West mounts pressure on Russia to save truce
Russia came under mounting pressure from the West yesterday to save Ukraine’s crumbling truce with pro-Kremlin insurgents who are engaged in intensifying raids on an airport vital for sustaining their independence drive.
But analysts said Russian President Vladimir Putin was ready to weather isolation and economic sanctions as the cost of cementing his grip on Ukraine’s industrial east.
More than 70 Ukrainian soldiers and civilians have died since Moscow and Kyiv signed a September 5 truce aimed at halting the five-month war that has claimed nearly 3,300 lives on the European Union’s doorstep.
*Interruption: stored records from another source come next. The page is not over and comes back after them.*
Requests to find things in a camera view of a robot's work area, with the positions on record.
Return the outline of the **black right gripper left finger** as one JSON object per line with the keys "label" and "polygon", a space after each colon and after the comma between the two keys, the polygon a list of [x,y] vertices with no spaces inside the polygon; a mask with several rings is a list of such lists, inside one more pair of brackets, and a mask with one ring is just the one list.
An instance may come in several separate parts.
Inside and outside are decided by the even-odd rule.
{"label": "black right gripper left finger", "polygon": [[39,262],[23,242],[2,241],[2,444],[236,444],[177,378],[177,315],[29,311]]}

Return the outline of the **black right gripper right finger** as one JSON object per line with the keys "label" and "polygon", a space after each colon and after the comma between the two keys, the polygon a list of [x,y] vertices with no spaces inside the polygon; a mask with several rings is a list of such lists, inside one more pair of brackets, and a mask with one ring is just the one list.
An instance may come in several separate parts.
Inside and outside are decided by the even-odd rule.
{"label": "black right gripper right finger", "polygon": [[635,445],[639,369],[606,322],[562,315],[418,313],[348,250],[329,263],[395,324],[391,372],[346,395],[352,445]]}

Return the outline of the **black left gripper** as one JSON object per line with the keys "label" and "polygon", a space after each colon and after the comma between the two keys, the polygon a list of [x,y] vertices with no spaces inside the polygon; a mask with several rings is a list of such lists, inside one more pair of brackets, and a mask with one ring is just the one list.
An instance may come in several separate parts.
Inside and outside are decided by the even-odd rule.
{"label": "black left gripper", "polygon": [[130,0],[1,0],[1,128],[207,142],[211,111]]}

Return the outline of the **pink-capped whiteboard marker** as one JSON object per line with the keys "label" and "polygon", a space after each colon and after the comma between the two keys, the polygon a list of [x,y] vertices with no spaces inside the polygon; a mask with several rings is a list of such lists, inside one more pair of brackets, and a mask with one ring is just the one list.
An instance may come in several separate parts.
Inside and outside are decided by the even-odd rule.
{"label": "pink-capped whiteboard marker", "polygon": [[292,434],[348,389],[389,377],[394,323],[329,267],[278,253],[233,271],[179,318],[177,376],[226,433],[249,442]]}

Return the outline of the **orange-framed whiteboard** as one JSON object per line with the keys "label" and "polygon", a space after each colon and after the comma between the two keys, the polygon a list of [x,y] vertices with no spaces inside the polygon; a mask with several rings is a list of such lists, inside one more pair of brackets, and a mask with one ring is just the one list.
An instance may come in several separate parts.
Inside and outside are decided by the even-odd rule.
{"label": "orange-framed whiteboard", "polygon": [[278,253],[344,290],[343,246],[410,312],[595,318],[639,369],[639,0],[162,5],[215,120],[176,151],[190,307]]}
Ukrainian defence spokesman Andriy Lysenko yesterday said that another two soldiers had died in the past day.
The original ceasefire was reinforced by a September 19 deal to set up a demilitarised zone along the frontline that severs a small part of the Russian-speaking southeast claimed by the rebels from the rest of Ukraine.
But the fighting has raged on and no troop withdrawal has followed.
The guerrillas are now waging an concerted battle for control of an airport on the edge of their main stronghold city of Donetsk that could give them access to airlifted Russian supplies.
The escalating assaults pushed US Secretary of State John Kerry to call Russian Foreign Minister Sergei Lavrov with an urgent demand for the Kremlin to rein in the rebels and call back army units it has massed on Ukraine’s eastern border.
“Russia must use its influence with the separatists to end these attacks immediately and stop the flow of weapons, equipment and militants into Ukraine,” US State Department spokeswoman Jen Psaki said.